── Supplied material

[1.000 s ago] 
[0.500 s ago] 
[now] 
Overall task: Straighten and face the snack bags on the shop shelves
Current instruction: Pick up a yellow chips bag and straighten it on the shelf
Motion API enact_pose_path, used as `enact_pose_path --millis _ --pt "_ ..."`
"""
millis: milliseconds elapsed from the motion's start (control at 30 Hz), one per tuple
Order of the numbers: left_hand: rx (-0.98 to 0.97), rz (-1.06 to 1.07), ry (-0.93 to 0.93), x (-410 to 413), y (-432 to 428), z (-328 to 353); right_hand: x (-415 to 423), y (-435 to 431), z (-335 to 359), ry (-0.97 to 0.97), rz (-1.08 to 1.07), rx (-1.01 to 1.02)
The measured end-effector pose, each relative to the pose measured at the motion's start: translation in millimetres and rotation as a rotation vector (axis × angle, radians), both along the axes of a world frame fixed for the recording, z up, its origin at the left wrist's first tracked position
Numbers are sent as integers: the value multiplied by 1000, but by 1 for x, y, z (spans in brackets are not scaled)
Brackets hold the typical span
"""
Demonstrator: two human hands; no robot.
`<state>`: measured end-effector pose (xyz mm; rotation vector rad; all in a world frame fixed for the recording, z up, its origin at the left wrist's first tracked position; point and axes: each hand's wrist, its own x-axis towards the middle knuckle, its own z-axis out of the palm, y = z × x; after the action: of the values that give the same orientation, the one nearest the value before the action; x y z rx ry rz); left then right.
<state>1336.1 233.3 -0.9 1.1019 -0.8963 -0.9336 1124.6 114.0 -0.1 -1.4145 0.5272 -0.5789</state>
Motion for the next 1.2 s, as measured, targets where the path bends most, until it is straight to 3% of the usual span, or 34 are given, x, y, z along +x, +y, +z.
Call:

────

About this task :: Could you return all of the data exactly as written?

Response to this exercise ::
[1.000 s ago] 
[0.500 s ago] 
[now] 
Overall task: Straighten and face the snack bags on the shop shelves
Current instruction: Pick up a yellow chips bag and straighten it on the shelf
Motion API enact_pose_path, used as `enact_pose_path --millis _ --pt "_ ..."`
"""
millis: milliseconds elapsed from the motion's start (control at 30 Hz), one per tuple
Order of the numbers: left_hand: rx (-0.98 to 0.97), rz (-1.06 to 1.07), ry (-0.93 to 0.93), x (-410 to 413), y (-432 to 428), z (-328 to 353); right_hand: x (-415 to 423), y (-435 to 431), z (-335 to 359), ry (-0.97 to 0.97), rz (-1.08 to 1.07), rx (-1.01 to 1.02)
The measured end-effector pose, each relative to the pose measured at the motion's start: translation in millimetres and rotation as a rotation vector (axis × angle, radians), both along the axes of a world frame fixed for the recording, z up, its origin at the left wrist's first tracked position
Numbers are sent as integers: the value multiplied by 1000, but by 1 for x, y, z (spans in brackets are not scaled)
Brackets hold the typical span
"""
Demonstrator: two human hands; no robot.
`<state>`: measured end-effector pose (xyz mm; rotation vector rad; all in a world frame fixed for the recording, z up, its origin at the left wrist's first tracked position; point and axes: each hand's wrist, its own x-axis towards the middle knuckle, its own z-axis out of the palm, y = z × x; after the action: of the values that give the same orientation, the one nearest the value before the action; x y z rx ry rz); left then right.
<state>1336.1 233.3 -0.9 1.1019 -0.8963 -0.9336 1124.6 114.0 -0.1 -1.4145 0.5272 -0.5789</state>
Motion for the next 1.2 s, as measured, targets where the path bends most, until it is straight to 3% of the usual span, or 34 are given, x, y, z along +x, +y, +z.
Call:

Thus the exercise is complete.